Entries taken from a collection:
········

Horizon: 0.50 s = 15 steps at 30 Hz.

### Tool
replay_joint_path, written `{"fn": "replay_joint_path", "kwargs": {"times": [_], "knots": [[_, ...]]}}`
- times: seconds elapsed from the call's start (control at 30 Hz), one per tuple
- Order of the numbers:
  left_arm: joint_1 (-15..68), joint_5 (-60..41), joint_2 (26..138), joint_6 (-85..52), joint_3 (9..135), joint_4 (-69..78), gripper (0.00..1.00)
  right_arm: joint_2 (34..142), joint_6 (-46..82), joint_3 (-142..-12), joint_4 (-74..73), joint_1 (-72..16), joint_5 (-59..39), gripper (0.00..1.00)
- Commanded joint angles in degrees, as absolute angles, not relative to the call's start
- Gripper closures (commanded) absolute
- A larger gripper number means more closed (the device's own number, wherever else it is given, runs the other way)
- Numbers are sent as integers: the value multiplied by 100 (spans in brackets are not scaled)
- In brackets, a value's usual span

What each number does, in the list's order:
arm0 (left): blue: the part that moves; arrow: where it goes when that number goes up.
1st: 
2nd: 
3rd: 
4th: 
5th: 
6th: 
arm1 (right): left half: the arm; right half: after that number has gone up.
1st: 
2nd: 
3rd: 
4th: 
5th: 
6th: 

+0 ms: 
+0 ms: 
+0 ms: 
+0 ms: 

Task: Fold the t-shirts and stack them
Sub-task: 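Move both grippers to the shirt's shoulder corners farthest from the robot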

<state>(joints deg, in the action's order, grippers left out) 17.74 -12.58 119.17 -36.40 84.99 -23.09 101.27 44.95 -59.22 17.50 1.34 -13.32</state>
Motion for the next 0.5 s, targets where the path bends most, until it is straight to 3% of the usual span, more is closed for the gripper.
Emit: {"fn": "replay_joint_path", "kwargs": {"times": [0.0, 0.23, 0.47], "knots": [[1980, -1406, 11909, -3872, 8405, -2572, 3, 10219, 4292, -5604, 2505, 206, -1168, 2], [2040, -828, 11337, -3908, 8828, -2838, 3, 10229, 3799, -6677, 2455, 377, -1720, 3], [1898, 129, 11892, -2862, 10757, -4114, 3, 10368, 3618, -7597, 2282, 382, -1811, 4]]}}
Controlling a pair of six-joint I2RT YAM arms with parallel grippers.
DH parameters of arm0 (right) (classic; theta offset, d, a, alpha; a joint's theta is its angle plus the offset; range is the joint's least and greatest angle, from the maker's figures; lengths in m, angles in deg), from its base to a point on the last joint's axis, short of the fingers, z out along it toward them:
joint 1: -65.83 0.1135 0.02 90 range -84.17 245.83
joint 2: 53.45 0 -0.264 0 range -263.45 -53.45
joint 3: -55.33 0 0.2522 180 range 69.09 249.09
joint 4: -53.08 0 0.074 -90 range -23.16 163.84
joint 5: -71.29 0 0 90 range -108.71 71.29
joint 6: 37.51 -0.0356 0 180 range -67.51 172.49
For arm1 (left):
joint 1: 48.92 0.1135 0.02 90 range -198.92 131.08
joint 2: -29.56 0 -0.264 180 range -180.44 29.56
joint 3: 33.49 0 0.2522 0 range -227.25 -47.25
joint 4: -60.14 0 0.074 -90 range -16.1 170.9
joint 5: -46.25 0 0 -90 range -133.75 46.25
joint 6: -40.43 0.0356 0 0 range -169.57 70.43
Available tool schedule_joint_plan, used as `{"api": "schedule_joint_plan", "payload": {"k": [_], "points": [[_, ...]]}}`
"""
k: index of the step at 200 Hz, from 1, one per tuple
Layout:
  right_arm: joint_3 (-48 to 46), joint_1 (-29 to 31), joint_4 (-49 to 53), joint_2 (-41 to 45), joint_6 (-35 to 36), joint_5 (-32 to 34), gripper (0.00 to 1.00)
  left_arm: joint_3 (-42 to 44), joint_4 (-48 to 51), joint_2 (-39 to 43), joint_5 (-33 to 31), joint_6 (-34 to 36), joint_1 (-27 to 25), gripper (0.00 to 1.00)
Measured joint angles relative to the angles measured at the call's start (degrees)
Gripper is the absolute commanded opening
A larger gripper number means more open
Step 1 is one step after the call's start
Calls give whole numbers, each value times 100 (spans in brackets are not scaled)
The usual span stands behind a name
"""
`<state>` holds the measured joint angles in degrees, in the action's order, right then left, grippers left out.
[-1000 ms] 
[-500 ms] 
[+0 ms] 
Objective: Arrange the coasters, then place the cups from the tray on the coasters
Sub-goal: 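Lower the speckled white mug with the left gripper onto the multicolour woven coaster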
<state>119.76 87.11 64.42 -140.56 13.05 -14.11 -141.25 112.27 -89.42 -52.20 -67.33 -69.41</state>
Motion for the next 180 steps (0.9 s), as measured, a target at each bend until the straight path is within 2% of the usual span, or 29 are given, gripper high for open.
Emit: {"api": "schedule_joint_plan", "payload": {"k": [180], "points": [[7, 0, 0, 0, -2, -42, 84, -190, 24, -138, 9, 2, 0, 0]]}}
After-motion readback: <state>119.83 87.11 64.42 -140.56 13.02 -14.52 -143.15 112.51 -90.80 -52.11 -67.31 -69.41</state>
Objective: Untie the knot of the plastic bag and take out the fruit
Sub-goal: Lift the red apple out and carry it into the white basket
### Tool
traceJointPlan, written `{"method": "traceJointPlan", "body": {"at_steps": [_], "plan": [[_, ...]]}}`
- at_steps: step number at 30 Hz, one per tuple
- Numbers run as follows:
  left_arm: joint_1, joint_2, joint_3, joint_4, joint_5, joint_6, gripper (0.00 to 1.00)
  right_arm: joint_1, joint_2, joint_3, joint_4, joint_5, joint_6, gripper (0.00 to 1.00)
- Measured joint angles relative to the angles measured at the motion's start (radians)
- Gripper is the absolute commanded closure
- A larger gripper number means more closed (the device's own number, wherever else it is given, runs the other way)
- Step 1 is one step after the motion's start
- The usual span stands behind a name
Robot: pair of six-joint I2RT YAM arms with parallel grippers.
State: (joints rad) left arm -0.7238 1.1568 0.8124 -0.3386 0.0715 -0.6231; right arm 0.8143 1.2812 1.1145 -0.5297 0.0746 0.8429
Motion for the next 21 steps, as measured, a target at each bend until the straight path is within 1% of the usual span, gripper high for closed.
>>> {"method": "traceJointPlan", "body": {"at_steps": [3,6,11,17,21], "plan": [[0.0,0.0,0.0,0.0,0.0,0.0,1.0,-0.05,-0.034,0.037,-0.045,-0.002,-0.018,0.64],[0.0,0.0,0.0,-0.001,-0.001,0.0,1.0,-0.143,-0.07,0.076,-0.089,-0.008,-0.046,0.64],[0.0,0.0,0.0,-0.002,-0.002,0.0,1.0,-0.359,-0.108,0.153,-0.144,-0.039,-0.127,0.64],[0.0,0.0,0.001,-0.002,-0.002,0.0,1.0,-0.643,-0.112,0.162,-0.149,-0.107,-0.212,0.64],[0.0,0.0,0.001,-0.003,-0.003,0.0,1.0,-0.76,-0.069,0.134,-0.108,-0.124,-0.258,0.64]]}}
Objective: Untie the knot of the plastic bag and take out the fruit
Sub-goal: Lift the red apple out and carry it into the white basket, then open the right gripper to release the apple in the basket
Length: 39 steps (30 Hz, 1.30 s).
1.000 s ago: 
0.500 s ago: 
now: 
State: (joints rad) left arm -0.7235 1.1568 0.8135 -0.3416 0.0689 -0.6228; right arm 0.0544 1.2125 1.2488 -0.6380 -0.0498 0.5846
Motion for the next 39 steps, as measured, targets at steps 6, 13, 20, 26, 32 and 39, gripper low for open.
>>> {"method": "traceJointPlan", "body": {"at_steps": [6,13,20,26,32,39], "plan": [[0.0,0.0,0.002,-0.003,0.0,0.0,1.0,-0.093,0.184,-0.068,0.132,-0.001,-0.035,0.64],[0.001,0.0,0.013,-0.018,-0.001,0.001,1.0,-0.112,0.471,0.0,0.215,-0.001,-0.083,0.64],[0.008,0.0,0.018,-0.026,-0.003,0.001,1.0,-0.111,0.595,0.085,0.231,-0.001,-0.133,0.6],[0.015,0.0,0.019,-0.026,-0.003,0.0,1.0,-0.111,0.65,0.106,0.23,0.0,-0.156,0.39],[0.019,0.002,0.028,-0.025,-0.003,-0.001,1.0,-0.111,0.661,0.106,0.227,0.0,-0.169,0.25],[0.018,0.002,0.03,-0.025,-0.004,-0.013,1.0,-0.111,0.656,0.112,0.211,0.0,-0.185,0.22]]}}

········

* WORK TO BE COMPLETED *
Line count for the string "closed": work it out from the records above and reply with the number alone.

* REPLY *
4